Alhenc-Gelas Francois, Bouby Nadine, Girolami Jean-Pierre
INSERM U1138-CRC, Paris, France.
CRC-INSERM U1138, Paris-Descartes University, Paris, France.
Front Med (Lausanne). 2019 Jun 27;6:136. doi: 10.3389/fmed.2019.00136. eCollection 2019.
Kallikrein-K1 is the main kinin-forming enzyme in organs in resting condition and in several pathological situations whereas angiotensin I-converting enzyme/kininase II (ACE) is the main kinin-inactivating enzyme in the circulation. Both ACE and K1 activity levels are genetic traits in man. Recent research based mainly on human genetic studies and study of genetically modified mice has documented the physiological role of K1 in the circulation, and also refined understanding of the role of ACE. Kallikrein-K1 is synthesized in arteries and involved in flow-induced vasodilatation. Endothelial ACE synthesis displays strong vessel and organ specificity modulating bioavailability of angiotensins and kinins locally. In pathological situations resulting from hemodynamic, ischemic, or metabolic insult to the cardiovascular system and the kidney K1 and kinins exert critical end-organ protective action and K1 deficiency results in severe worsening of the conditions, at least in the mouse. On the opposite, genetically high ACE level is associated with increased risk of developing ischemic and diabetic cardiac or renal diseases and worsened prognosis of these diseases. The association has been well-documented clinically while causality was established by ACE gene titration in mice. Studies suggest that reduced bioavailability of kinins is prominently involved in the detrimental effect of K1 deficiency or high ACE activity in diseases. Kinins are involved in the therapeutic effect of both ACE inhibitors and angiotensin II AT1 receptor blockers. Based on these findings, a new therapeutic hypothesis focused on selective pharmacological activation of kinin receptors has been launched. Proof of concept was obtained by using prototypic agonists in experimental ischemic and diabetic diseases in mice.
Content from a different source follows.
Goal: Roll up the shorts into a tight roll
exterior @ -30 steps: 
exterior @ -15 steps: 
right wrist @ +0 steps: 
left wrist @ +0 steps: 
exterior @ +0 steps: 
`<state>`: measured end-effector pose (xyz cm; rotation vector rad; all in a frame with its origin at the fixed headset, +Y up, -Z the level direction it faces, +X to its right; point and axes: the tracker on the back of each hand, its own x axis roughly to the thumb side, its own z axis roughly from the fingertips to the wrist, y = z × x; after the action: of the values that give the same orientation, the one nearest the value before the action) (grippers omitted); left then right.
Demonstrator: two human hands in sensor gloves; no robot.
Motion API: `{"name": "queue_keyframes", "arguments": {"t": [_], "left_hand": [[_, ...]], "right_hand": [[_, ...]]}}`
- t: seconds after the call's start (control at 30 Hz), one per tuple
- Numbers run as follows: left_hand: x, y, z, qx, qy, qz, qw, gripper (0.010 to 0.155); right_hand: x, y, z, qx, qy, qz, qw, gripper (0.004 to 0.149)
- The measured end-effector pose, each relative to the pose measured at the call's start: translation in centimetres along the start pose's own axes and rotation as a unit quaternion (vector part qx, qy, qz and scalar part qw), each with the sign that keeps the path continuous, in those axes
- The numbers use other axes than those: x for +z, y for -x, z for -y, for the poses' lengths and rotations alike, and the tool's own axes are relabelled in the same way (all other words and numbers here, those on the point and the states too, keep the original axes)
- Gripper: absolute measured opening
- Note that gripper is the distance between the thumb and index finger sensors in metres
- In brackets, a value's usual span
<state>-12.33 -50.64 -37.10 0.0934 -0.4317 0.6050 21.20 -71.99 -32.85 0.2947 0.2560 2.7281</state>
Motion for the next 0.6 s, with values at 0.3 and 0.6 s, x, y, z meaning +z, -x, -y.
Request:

激肽释放酶-K1是静息状态下及多种病理情况下器官中主要的激肽生成酶,而血管紧张素I转换酶/激肽酶II(ACE)是循环中主要的激肽失活酶。ACE和K1的活性水平都是人类的遗传特征。最近主要基于人类遗传学研究和转基因小鼠研究的成果,证实了K1在循环中的生理作用,也深化了对ACE作用的理解。激肽释放酶-K1在动脉中合成,参与血流诱导的血管舒张。内皮ACE的合成表现出很强的血管和器官特异性,可局部调节血管紧张素和激肽的生物利用度。在心血管系统和肾脏因血流动力学、缺血或代谢损伤导致的病理情况下,K1和激肽发挥关键的终末器官保护作用,K1缺乏至少在小鼠中会导致病情严重恶化。相反,遗传上ACE水平高与发生缺血性和糖尿病性心脏或肾脏疾病的风险增加以及这些疾病的预后恶化有关。这种关联在临床上已有充分记录,而在小鼠中通过ACE基因滴定确定了因果关系。研究表明,激肽生物利用度降低在疾病中K1缺乏或ACE活性高的有害作用中起重要作用。激肽参与了ACE抑制剂和血管紧张素II AT1受体阻滞剂的治疗作用。基于这些发现,提出了一种新的治疗假说,即专注于激肽受体的选择性药理激活。通过在小鼠实验性缺血和糖尿病疾病中使用原型激动剂获得了概念验证。